Highlighting the difficult balancing act for the GOP, many Republicans have been silent about their preferred approach. The Hill contacted more than 50 GOP offices in recent days asking if they’ll insist on offsets, and only a handful responded.
Another issue for GOP leaders to figure out is whether to tie the Harvey package to other must-pass legislation or to move it separately.
The larger package would be simpler, and it would be easier to move bills raising the debt ceiling and funding the government if they were paired with Harvey relief.
President Trump said earlier this week that he wants to move quickly on a stand-alone relief bill, however, and Meadows has warned GOP leaders against tying aid to the debt bill.
Adding to the uncertainty, Harvey is still an active storm moving its way across Louisiana into Mississippi; Houston, which suffered the brunt of the flooding, is still drying out; and accurate cost assessments are likely weeks or months away.
Already, though, Texas lawmakers are warning that the federal cost will be astronomical.
Rep. Pete Sessions (R-Texas) estimated Thursday that “the federal government may pay $80 billion” of a relief and rebuilding effort he pegged at $1 trillion.
“It’s a massive undertake,” Sessions said in an interview on Fox Business Network’s “Varney & Co.” program.
Another Texas Republican, Rep. Michael Burgess, said the extent of Harvey’s damage may not be known for months, requiring Congress to appropriate multiple tranches of aid money.
“There will be a secondary wave of federal dollars that are appropriated, and likely as not, there will be a third wave,” Burgess said Thursday on CNN.
But the Dallas-area congressman said he had also been concerned about billions in Hurricane Katrina and Sandy relief aid going unspent.
“I want to be certain that the help gets where it’s needed, when it’s needed,” Burgess said, “but, yes, we do have a responsibility to be the stewards of the taxpayer dollar. And that’s a concurrent responsibility.”
Rep.
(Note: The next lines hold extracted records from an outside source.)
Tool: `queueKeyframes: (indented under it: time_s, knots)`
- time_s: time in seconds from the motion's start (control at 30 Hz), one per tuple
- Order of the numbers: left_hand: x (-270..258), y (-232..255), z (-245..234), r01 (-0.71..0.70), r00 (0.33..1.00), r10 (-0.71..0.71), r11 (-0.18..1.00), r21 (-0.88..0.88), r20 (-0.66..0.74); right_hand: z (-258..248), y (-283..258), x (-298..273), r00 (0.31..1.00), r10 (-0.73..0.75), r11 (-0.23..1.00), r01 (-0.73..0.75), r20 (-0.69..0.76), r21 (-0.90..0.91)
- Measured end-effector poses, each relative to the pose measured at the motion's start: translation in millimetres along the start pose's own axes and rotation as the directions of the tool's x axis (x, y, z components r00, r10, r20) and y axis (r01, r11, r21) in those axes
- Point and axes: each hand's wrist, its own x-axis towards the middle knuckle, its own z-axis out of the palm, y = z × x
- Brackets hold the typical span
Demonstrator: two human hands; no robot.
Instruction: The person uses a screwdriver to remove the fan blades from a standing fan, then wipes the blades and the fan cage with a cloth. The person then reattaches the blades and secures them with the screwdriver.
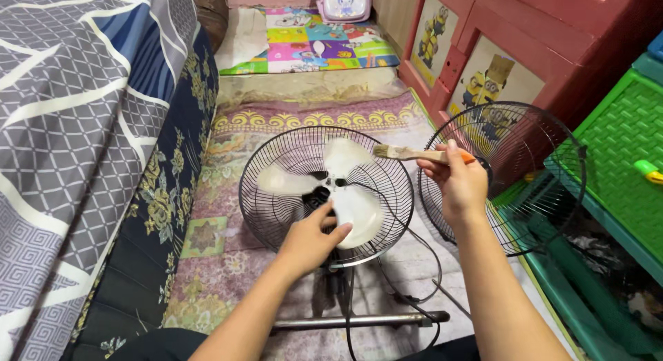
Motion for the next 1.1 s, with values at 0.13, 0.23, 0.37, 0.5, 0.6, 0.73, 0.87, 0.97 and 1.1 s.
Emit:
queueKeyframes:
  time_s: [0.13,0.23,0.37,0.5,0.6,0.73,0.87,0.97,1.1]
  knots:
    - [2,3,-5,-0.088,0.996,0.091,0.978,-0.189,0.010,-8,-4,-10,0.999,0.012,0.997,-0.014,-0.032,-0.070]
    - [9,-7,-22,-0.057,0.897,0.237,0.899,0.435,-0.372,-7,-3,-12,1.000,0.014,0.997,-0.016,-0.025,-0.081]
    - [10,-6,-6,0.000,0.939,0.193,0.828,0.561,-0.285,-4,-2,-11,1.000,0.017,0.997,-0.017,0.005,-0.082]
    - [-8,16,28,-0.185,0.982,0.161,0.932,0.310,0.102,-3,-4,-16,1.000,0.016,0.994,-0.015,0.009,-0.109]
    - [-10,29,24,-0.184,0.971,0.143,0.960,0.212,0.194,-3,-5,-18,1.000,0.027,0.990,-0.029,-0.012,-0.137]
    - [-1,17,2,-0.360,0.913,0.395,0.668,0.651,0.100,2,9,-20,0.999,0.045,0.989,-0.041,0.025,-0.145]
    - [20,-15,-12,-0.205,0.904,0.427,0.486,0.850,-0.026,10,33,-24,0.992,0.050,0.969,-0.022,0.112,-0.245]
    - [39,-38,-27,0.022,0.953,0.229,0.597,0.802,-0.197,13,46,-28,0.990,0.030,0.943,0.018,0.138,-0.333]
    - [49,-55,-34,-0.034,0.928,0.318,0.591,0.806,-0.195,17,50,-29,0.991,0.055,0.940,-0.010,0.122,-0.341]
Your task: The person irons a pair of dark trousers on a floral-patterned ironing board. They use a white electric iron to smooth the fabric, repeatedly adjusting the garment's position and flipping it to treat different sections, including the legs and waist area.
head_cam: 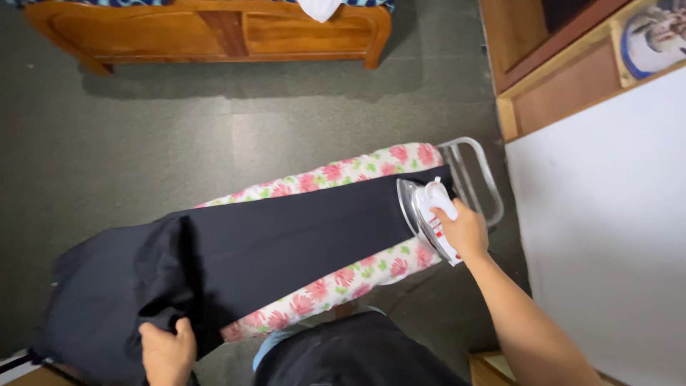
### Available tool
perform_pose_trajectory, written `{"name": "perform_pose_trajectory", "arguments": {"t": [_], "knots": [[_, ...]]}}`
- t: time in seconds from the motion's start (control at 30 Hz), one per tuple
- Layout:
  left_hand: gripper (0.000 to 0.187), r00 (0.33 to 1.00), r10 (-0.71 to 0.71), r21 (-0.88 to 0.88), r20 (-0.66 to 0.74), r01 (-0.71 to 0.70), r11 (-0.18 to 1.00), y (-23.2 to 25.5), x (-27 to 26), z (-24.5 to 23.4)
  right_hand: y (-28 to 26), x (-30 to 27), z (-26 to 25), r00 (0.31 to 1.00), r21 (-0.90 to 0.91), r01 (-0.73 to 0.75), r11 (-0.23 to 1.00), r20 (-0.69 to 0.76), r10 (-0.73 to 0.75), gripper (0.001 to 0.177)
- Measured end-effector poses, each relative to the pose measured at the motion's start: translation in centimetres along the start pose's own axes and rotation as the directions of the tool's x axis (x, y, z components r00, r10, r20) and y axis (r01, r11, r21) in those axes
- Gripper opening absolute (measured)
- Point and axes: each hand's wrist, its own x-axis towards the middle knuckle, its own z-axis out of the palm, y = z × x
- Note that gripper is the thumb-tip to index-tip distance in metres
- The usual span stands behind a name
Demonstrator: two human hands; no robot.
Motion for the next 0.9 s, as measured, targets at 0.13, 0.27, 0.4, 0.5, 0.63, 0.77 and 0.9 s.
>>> {"name": "perform_pose_trajectory", "arguments": {"t": [0.13, 0.27, 0.4, 0.5, 0.63, 0.77, 0.9], "knots": [[0.096, 0.998, -0.060, -0.056, 0.023, 0.061, 0.997, 1.8, -0.9, -0.8, 3.7, 2.7, 0.3, 0.997, -0.043, -0.051, 0.998, -0.055, 0.049, 0.041], [0.129, 0.999, 0.045, -0.177, 0.015, -0.042, 0.983, 4.8, -0.8, -2.1, 8.2, 6.9, -2.3, 0.982, 0.206, -0.144, 0.968, -0.093, 0.165, 0.039], [0.110, 0.949, 0.291, -0.205, -0.122, -0.311, 0.928, 8.9, -2.2, -5.3, 10.2, 10.2, -2.1, 0.988, -0.115, -0.154, 0.981, -0.046, 0.149, 0.039], [0.087, 0.993, 0.097, -0.047, 0.069, -0.094, 0.994, 11.8, -3.2, -6.6, 11.7, 12.4, 1.4, 0.974, 0.059, -0.226, 0.972, 0.042, 0.224, 0.040], [0.031, 0.972, 0.228, 0.118, 0.051, -0.232, 0.965, 13.2, -2.3, -5.9, 12.5, 13.1, 3.4, 0.936, 0.335, -0.352, 0.874, 0.149, 0.320, 0.046], [0.033, 0.937, 0.302, 0.217, -0.173, -0.263, 0.940, 14.2, -1.4, -5.9, 5.3, 10.2, 2.5, 0.960, -0.304, -0.129, 0.944, -0.277, 0.042, 0.059], [0.070, 0.920, 0.298, 0.230, -0.253, -0.242, 0.943, 14.2, 1.1, -5.3, -9.7, 3.3, 7.0, 0.868, -0.226, 0.482, 0.847, -0.012, -0.497, 0.063]]}}
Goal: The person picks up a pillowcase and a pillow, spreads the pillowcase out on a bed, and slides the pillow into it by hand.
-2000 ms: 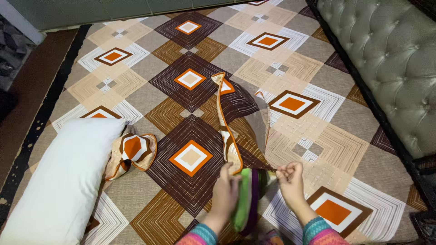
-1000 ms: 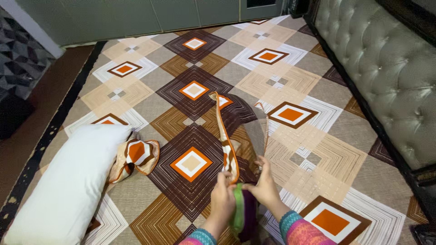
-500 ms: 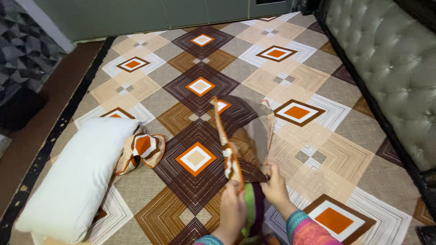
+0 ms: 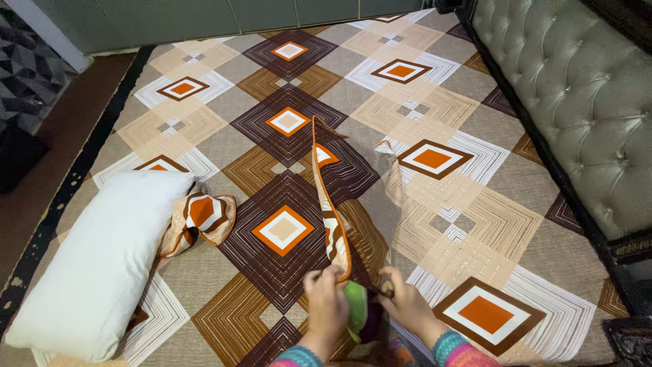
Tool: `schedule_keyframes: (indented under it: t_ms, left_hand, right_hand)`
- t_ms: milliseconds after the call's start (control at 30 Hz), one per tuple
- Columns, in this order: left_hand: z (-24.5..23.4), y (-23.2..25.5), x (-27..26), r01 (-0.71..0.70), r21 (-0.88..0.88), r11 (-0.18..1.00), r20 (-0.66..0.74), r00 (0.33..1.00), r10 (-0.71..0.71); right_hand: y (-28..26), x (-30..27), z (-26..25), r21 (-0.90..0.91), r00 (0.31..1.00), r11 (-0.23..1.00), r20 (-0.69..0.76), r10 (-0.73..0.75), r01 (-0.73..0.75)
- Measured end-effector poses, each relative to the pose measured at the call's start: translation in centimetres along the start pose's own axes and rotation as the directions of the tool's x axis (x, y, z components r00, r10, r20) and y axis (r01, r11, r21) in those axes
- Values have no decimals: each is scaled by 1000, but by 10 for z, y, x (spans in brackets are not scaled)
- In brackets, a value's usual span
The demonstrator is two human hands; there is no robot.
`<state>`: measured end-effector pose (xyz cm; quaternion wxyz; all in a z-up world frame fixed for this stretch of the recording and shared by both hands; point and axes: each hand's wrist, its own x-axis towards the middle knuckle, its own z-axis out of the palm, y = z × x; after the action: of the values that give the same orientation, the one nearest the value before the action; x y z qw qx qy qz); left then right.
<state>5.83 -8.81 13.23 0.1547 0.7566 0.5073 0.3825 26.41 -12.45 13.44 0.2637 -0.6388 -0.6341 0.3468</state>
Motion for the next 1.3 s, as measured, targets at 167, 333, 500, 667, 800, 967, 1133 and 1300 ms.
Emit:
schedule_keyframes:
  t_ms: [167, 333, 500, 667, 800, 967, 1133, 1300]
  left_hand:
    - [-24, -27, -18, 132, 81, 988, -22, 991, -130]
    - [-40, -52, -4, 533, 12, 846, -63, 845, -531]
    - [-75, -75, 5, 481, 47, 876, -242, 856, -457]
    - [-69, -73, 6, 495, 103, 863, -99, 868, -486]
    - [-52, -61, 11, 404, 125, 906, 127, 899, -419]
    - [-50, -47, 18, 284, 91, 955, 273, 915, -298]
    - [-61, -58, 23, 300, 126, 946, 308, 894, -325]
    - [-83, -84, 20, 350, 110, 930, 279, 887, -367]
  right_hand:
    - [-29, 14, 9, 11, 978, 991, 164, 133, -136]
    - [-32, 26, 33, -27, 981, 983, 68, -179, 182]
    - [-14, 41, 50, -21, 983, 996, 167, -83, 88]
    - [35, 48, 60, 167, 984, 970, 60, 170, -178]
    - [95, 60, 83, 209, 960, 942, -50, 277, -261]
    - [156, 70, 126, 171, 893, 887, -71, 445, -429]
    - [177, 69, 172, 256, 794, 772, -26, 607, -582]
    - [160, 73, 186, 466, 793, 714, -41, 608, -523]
Dave Brat (R-Va.) said he wishes Congress had already budgeted aid funding for natural disasters such as Harvey rather than relying on supplementals.
“When you are $20 trillion in debt with $100 trillion in unfunded liabilities, it becomes clear that rationality is not present in our federal fiscal management,” Brat told The Hill on Thursday.
“The aid will be paid for either by the current generation or the next generation,” he said, “and the political drama always obscures this crucial fact.”
Another Freedom Caucus lawmaker, Rep. Scott DesJarlais (R-Tenn.), agreed with Brat that the federal budgets should already cover disaster relief. He also backs a balanced budget amendment, which would prevent the government from spending more than it takes in each year.
Those concerns are being echoed by Republicans in the upper chamber. Sen. Pat Toomey (R-Pa.) on Thursday hammered the Sandy package as “a pork-barrel spending binge.”
“There are legitimate needs in Texas and Louisiana. We should respond. That will be expensive,” he told a local business group, according to local reports. “But it is not an occasion to just load this up like a Christmas tree.”